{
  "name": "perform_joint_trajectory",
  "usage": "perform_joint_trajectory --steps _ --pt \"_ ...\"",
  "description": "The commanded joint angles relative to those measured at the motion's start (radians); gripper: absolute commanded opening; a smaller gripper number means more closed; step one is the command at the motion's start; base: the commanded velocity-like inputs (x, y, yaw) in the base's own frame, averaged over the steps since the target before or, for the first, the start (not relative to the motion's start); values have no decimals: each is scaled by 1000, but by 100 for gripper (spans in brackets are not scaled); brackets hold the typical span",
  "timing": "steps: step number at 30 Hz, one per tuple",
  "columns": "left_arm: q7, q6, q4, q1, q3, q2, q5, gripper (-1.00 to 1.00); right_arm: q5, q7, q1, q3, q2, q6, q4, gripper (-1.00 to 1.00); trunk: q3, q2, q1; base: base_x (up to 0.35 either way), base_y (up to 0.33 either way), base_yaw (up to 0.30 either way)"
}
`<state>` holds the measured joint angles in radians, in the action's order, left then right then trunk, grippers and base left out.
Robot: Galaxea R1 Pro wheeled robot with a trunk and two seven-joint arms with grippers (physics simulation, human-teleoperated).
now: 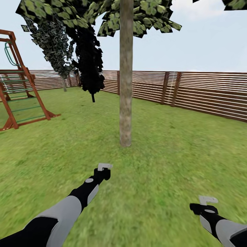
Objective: In the garden, pick up the pesticide atomizer on the floor and spray pesticide onto both trees until each tree trunk is fully covered.
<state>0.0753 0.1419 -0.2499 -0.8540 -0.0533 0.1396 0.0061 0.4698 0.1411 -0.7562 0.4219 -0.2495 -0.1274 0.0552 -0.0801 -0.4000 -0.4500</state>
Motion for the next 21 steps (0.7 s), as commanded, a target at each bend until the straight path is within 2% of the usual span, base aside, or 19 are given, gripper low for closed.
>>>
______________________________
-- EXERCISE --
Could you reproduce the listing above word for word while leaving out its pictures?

-- ANSWER BELOW --
{
  "name": "perform_joint_trajectory",
  "usage": "perform_joint_trajectory --steps _ --pt \"_ ...\"",
  "description": "The commanded joint angles relative to those measured at the motion's start (radians); gripper: absolute commanded opening; a smaller gripper number means more closed; step one is the command at the motion's start; base: the commanded velocity-like inputs (x, y, yaw) in the base's own frame, averaged over the steps since the target before or, for the first, the start (not relative to the motion's start); values have no decimals: each is scaled by 1000, but by 100 for gripper (spans in brackets are not scaled); brackets hold the typical span",
  "timing": "steps: step number at 30 Hz, one per tuple",
  "columns": "left_arm: q7, q6, q4, q1, q3, q2, q5, gripper (-1.00 to 1.00); right_arm: q5, q7, q1, q3, q2, q6, q4, gripper (-1.00 to 1.00); trunk: q3, q2, q1; base: base_x (up to 0.35 either way), base_y (up to 0.33 either way), base_yaw (up to 0.30 either way)"
}
`<state>` holds the measured joint angles in radians, in the action's order, left then right then trunk, grippers and base left out.
Robot: Galaxea R1 Pro wheeled robot with a trunk and two seven-joint arms with grippers (physics simulation, human-teleoperated).
now: 
Objective: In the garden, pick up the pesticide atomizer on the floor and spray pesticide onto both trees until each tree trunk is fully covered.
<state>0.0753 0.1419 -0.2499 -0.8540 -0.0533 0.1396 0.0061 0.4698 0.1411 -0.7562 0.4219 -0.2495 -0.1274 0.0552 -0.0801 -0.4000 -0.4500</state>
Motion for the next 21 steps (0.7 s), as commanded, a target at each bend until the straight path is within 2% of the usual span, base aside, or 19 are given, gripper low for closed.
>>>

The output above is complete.